→ TASK TO COMPLETE: Give every line of the data again, unchanged, but with no pictures.

(Data entries)
* * * * *

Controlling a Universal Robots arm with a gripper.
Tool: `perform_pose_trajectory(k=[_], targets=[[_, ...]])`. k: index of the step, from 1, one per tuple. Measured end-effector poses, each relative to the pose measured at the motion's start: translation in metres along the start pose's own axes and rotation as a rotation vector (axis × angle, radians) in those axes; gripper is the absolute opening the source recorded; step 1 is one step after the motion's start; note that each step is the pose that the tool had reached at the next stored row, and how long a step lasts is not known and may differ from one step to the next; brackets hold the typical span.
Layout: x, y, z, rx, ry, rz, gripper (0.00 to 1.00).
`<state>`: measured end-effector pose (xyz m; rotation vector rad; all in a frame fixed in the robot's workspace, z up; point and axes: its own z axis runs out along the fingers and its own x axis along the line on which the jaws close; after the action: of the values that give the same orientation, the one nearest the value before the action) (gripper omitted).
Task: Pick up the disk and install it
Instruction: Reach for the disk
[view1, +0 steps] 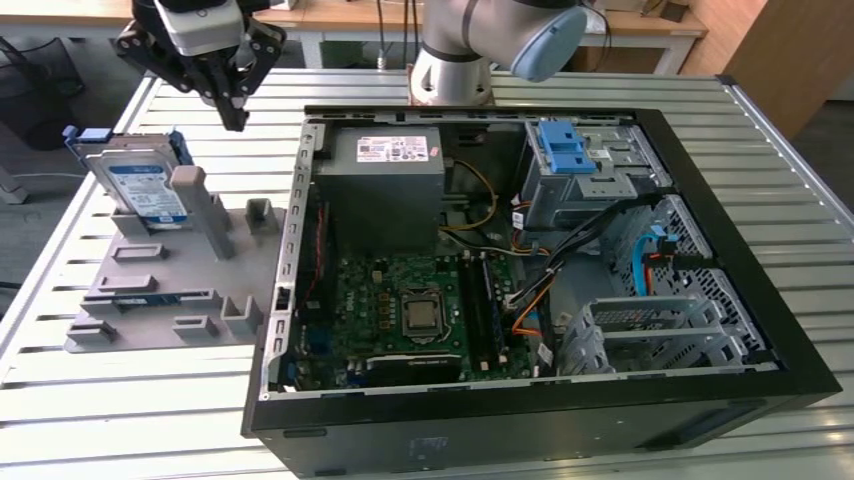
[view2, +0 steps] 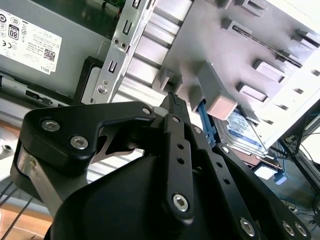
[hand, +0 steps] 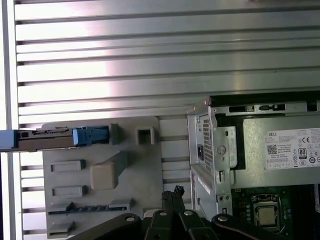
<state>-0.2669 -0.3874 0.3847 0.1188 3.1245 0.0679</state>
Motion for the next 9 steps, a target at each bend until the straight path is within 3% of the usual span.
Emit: perform_pose_trajectory(k=[9], targets=[[0.0105, 0.0016, 0.0006, 0.0001, 0.0008, 0.000, 0.11]])
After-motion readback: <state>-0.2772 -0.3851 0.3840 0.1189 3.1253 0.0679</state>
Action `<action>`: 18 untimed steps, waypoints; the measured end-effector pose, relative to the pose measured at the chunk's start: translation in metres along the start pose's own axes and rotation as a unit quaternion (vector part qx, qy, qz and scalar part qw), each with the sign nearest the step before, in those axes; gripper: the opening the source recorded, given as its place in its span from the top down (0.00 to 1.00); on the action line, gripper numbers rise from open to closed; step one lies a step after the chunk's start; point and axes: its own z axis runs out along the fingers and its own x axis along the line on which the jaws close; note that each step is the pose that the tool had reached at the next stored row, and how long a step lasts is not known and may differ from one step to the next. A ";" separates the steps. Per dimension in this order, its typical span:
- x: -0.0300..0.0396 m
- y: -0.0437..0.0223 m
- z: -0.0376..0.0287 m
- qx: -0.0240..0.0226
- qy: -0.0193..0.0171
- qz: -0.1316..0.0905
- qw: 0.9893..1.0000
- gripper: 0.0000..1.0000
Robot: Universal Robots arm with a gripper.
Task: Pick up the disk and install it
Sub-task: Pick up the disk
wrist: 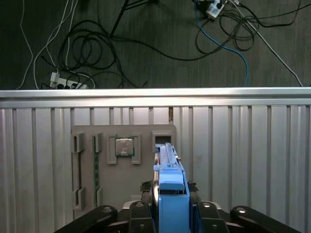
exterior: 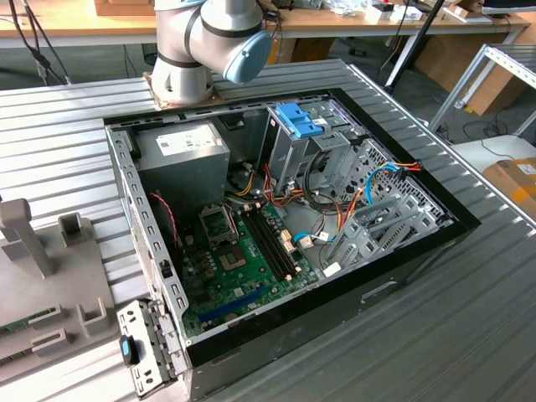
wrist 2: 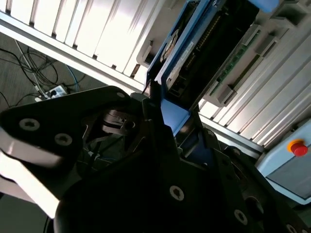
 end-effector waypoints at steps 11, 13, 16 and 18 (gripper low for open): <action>0.0003 -0.0003 -0.0298 0.000 0.000 0.000 1.000 0.63; 0.0004 -0.0003 -0.0337 0.000 0.000 0.000 1.000 0.63; 0.0005 -0.0004 -0.0416 0.000 0.000 0.000 1.000 0.63; 0.0005 -0.0004 -0.0467 0.000 0.000 0.000 1.000 0.63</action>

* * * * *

→ YOUR SOLUTION:
Controlling a Universal Robots arm with a gripper.
Tool: `perform_pose_trajectory(k=[_], targets=[[_, ...]])`. k: index of the step, from 1, one per tuple. Measured end-effector poses, each relative to the pose measured at the motion's start: translation in metres along the start pose's own axes and rotation as a rotation vector (axis × angle, radians) in those axes; gripper is the absolute opening the source recorded; step 1 is one step after the motion's start; note that each step is the pose that the tool had reached at the next stored row, and how long a step lasts is not known and may differ from one step to the next; brackets hold the typical span.
Layout: x, y, z, rx, ry, rz, gripper (0.00 to 1.00).
`<state>`: measured end-effector pose (xyz m; rotation vector rad; all in a frame fixed in the robot's workspace, z up; point and axes: its own z axis runs out along the fingers and its own x axis along the line on which the jaws close; after the action: of the values that give the same orientation, the one nearest the value before the action) (gripper omitted).
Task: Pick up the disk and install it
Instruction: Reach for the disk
[view1, +0 steps] 
[view2, +0 steps] 
[hand, +0 steps] 
<state>-0.2669 -0.3874 0.3847 0.1188 3.1245 0.0679</state>
Motion for the next 9 steps, a target at each bend until the straight path is within 3% of the usual span.
Emit: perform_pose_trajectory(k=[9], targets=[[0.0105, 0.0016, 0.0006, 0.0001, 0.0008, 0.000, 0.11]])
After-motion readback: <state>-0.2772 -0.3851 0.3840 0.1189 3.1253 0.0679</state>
Action `<action>`: 18 untimed steps, waypoints; the measured end-effector pose, relative to the pose measured at the chunk's start: translation in metres along the start pose's own axes and rotation as a unit quaternion (vector part qx, qy, qz and scalar part qw), each with the sign nearest the step before, in those axes; gripper: the opening the source recorded, given as its place in its span from the top down (0.00 to 1.00); on the action line, gripper numbers rise from open to closed; step one lies a step after the chunk's start; point and axes: its own z axis runs out along the fingers and its own x axis along the line on which the jaws close; note that each step is the pose that the tool had reached at the next stored row, and how long a step lasts is not known and may differ from one step to the next. A ";" separates the steps. Per dimension in this order, its typical span:
- x: -0.0300..0.0396 m
- y: -0.0437..0.0223 m
- z: -0.0376..0.0287 m
- qx: -0.0240..0.0226
- qy: -0.0193..0.0171
- qz: -0.1316..0.0905
- qw: 0.9893..1.0000
- gripper: 0.0000..1.0000
Robot: Universal Robots arm with a gripper.
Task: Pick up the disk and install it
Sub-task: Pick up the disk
wrist: 
exterior: 
wrist 2: 
 end-effector waypoints at steps 11, 13, 16 and 18 (gripper low for open): <action>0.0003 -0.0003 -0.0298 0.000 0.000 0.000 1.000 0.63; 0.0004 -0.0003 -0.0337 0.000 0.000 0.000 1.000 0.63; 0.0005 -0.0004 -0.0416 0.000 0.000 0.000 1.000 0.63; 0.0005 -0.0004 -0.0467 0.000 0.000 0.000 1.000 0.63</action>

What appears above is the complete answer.